TASK PROMPT
Exclude the pictures, then restate exactly each line of the data below from the first through the line containing "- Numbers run".

[Start of section]

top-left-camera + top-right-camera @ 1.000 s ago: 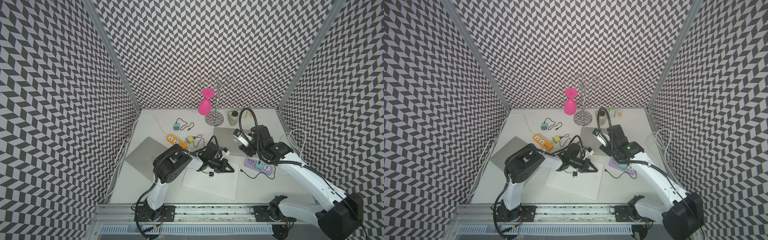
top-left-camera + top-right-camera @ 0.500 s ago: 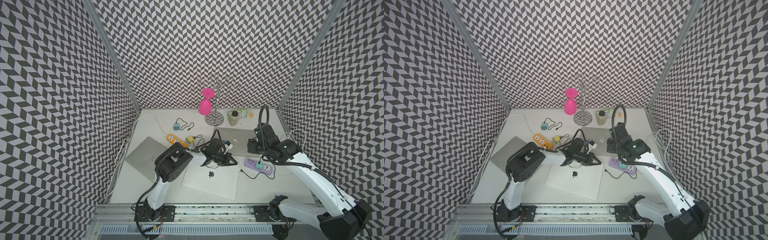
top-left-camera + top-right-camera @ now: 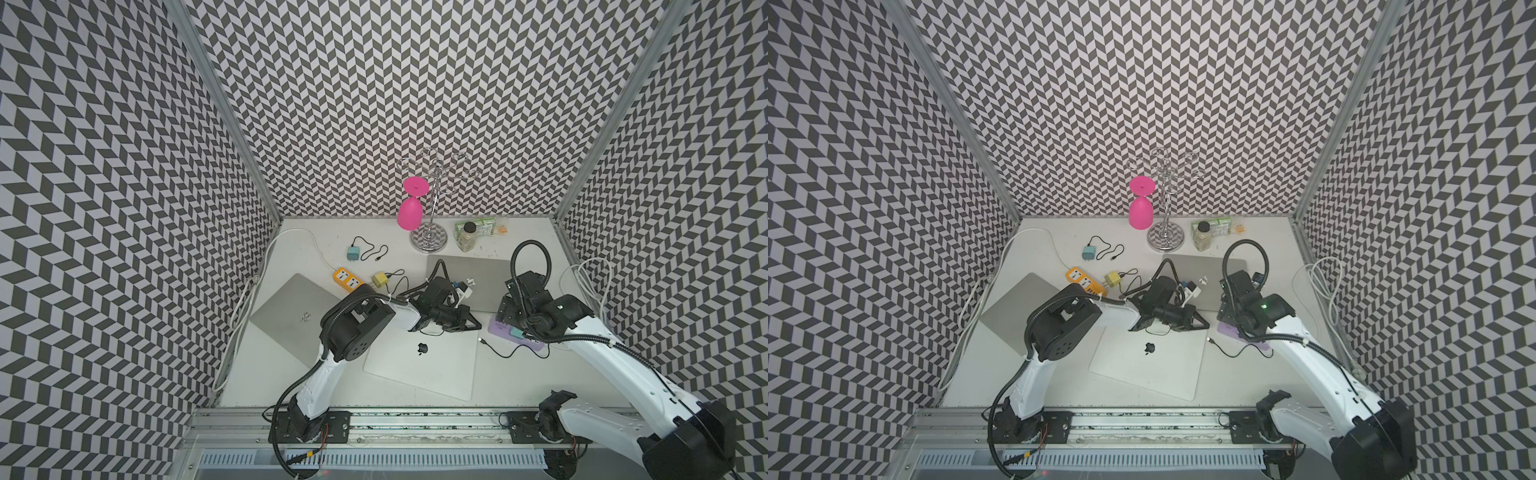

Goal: Unplug the laptop charger
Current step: Remove the plug from the socket.

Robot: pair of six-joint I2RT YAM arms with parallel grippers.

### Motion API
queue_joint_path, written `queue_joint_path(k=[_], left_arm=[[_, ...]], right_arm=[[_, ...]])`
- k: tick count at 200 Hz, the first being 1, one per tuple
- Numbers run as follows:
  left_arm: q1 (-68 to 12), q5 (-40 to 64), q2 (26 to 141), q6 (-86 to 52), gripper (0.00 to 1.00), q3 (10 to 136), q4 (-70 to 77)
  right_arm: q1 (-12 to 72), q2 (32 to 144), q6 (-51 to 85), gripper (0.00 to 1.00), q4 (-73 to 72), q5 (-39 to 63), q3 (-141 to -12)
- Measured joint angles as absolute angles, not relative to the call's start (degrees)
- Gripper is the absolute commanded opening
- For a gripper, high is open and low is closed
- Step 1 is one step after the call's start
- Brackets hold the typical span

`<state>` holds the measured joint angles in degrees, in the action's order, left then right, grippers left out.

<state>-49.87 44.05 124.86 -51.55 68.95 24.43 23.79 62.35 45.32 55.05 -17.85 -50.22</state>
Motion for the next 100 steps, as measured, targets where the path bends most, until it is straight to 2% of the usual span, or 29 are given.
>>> queue_joint_path(k=[52, 100], left_arm=[[-51.4, 44.5, 126.8, -53.1, 0.00, 72.4, 26.6], [-51.6, 44.7, 128.8, -53.9, 0.00, 74.5, 27.1]], right_arm=[[18.8, 61.5, 45.2, 0.83, 51.3, -16.9, -46.2], [17.8, 62.0, 43.7, 0.78, 47.7, -16.0, -43.9]])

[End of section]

ANSWER AREA
top-left-camera + top-right-camera @ 1.000 s ago: 
top-left-camera + top-right-camera @ 0.500 s ago: 
top-left-camera + top-right-camera @ now: 

Goal: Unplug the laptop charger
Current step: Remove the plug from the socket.

Robot: pair of six-joint I2RT YAM arms with parallel grippers.

### Motion API
queue_joint_path, written `queue_joint_path(k=[_], left_arm=[[_, ...]], right_arm=[[_, ...]])`
- k: tick count at 200 Hz, the first being 1, one per tuple
- Numbers run as follows:

That completes the exercise.